Start of Block

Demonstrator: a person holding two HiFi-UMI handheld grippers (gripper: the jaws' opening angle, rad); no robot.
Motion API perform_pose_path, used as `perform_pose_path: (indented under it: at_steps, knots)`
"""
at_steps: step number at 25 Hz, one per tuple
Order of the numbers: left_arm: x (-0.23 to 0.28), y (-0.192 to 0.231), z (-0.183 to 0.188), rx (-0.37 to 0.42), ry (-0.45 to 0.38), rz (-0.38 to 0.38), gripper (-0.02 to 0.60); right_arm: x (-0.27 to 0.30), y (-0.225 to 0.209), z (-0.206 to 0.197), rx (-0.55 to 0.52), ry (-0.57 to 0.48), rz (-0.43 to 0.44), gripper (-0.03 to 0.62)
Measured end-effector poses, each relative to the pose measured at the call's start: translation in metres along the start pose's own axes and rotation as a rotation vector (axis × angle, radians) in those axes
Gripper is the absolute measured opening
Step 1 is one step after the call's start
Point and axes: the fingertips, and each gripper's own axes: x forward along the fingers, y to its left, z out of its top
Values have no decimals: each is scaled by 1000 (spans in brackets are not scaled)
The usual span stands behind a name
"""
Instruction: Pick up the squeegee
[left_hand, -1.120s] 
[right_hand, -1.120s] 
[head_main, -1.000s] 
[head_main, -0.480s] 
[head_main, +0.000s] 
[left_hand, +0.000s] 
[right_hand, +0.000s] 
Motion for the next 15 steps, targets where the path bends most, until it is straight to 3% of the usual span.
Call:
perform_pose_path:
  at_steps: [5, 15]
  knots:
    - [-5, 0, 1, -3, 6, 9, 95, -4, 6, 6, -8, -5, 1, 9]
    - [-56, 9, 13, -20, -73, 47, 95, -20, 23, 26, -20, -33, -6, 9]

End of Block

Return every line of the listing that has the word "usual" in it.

_EXERCISE OUTPUT_
The usual span stands behind a name
Motion for the next 15 steps, targets where the path bends most, until it is straight to 3% of the usual span.

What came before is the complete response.